EXERCISE DIRECTIONS: Each record must be retyped in full. No character may differ.
○ ○ ○ ○ ○ ○ ○
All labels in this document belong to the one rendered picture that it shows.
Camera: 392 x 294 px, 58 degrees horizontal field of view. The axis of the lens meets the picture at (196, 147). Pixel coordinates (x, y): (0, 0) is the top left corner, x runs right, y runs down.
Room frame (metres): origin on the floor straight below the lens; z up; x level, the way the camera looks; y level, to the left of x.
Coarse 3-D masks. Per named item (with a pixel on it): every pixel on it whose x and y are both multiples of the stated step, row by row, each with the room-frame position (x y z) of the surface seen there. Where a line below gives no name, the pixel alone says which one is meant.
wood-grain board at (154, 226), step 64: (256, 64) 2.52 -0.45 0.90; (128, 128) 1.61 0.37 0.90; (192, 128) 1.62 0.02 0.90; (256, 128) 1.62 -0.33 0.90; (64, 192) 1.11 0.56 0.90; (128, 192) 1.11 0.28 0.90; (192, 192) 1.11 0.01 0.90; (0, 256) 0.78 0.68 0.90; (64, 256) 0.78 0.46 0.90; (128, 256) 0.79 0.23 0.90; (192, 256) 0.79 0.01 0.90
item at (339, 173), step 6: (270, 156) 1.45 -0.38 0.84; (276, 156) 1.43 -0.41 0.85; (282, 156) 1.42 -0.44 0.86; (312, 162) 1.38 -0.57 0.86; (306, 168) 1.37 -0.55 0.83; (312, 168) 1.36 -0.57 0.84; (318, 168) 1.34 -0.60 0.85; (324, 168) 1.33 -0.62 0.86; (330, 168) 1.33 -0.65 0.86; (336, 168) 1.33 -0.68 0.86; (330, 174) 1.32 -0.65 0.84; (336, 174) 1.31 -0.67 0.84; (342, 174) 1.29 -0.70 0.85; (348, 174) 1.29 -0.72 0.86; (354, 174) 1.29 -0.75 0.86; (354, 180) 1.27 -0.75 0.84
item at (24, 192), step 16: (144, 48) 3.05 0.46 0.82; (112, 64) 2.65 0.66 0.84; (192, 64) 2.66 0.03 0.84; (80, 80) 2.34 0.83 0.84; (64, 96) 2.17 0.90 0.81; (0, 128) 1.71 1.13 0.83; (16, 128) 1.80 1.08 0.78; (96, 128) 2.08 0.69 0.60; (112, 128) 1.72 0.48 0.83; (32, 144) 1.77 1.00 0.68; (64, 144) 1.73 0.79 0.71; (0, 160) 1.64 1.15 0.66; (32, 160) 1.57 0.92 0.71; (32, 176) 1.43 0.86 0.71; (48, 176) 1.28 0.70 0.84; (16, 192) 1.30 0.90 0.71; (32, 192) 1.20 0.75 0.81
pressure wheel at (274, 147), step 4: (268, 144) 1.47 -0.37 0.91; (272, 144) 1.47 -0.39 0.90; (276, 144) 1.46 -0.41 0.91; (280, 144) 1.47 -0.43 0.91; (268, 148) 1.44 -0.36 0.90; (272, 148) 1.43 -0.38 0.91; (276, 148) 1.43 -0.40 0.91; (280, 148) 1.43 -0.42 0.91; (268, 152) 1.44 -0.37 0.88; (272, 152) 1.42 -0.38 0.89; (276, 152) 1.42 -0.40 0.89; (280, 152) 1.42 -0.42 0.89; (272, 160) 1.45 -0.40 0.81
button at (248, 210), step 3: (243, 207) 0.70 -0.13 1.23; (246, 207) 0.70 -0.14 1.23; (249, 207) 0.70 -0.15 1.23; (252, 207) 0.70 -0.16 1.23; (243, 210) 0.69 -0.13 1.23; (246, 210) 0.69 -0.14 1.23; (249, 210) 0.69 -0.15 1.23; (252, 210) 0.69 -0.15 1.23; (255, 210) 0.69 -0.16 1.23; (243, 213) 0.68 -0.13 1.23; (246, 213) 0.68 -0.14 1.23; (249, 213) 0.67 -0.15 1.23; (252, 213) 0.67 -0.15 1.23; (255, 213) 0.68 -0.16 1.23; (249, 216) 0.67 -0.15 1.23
○ ○ ○ ○ ○ ○ ○
EXPECTED OUTPUT:
All labels in this document belong to the one rendered picture that it shows.
Camera: 392 x 294 px, 58 degrees horizontal field of view. The axis of the lens meets the picture at (196, 147). Pixel coordinates (x, y): (0, 0) is the top left corner, x runs right, y runs down.
Room frame (metres): origin on the floor straight below the lens; z up; x level, the way the camera looks; y level, to the left of x.
Coarse 3-D masks. Per named item (with a pixel on it): every pixel on it whose x and y are both multiples of the stated step, row by row, each with the room-frame position (x y z) of the surface seen there. Where a line below gives no name, the pixel alone says which one is meant.
wood-grain board at (154, 226), step 64: (256, 64) 2.52 -0.45 0.90; (128, 128) 1.61 0.37 0.90; (192, 128) 1.62 0.02 0.90; (256, 128) 1.62 -0.33 0.90; (64, 192) 1.11 0.56 0.90; (128, 192) 1.11 0.28 0.90; (192, 192) 1.11 0.01 0.90; (0, 256) 0.78 0.68 0.90; (64, 256) 0.78 0.46 0.90; (128, 256) 0.79 0.23 0.90; (192, 256) 0.79 0.01 0.90
item at (339, 173), step 6: (270, 156) 1.45 -0.38 0.84; (276, 156) 1.43 -0.41 0.85; (282, 156) 1.42 -0.44 0.86; (312, 162) 1.38 -0.57 0.86; (306, 168) 1.37 -0.55 0.83; (312, 168) 1.36 -0.57 0.84; (318, 168) 1.34 -0.60 0.85; (324, 168) 1.33 -0.62 0.86; (330, 168) 1.33 -0.65 0.86; (336, 168) 1.33 -0.68 0.86; (330, 174) 1.32 -0.65 0.84; (336, 174) 1.31 -0.67 0.84; (342, 174) 1.29 -0.70 0.85; (348, 174) 1.29 -0.72 0.86; (354, 174) 1.29 -0.75 0.86; (354, 180) 1.27 -0.75 0.84
item at (24, 192), step 16: (144, 48) 3.05 0.46 0.82; (112, 64) 2.65 0.66 0.84; (192, 64) 2.66 0.03 0.84; (80, 80) 2.34 0.83 0.84; (64, 96) 2.17 0.90 0.81; (0, 128) 1.71 1.13 0.83; (16, 128) 1.80 1.08 0.78; (96, 128) 2.08 0.69 0.60; (112, 128) 1.72 0.48 0.83; (32, 144) 1.77 1.00 0.68; (64, 144) 1.73 0.79 0.71; (0, 160) 1.64 1.15 0.66; (32, 160) 1.57 0.92 0.71; (32, 176) 1.43 0.86 0.71; (48, 176) 1.28 0.70 0.84; (16, 192) 1.30 0.90 0.71; (32, 192) 1.20 0.75 0.81
pressure wheel at (274, 147), step 4: (268, 144) 1.47 -0.37 0.91; (272, 144) 1.47 -0.39 0.90; (276, 144) 1.46 -0.41 0.91; (280, 144) 1.47 -0.43 0.91; (268, 148) 1.44 -0.36 0.90; (272, 148) 1.43 -0.38 0.91; (276, 148) 1.43 -0.40 0.91; (280, 148) 1.43 -0.42 0.91; (268, 152) 1.44 -0.37 0.88; (272, 152) 1.42 -0.38 0.89; (276, 152) 1.42 -0.40 0.89; (280, 152) 1.42 -0.42 0.89; (272, 160) 1.45 -0.40 0.81
button at (248, 210), step 3: (243, 207) 0.70 -0.13 1.23; (246, 207) 0.70 -0.14 1.23; (249, 207) 0.70 -0.15 1.23; (252, 207) 0.70 -0.16 1.23; (243, 210) 0.69 -0.13 1.23; (246, 210) 0.69 -0.14 1.23; (249, 210) 0.69 -0.15 1.23; (252, 210) 0.69 -0.15 1.23; (255, 210) 0.69 -0.16 1.23; (243, 213) 0.68 -0.13 1.23; (246, 213) 0.68 -0.14 1.23; (249, 213) 0.67 -0.15 1.23; (252, 213) 0.67 -0.15 1.23; (255, 213) 0.68 -0.16 1.23; (249, 216) 0.67 -0.15 1.23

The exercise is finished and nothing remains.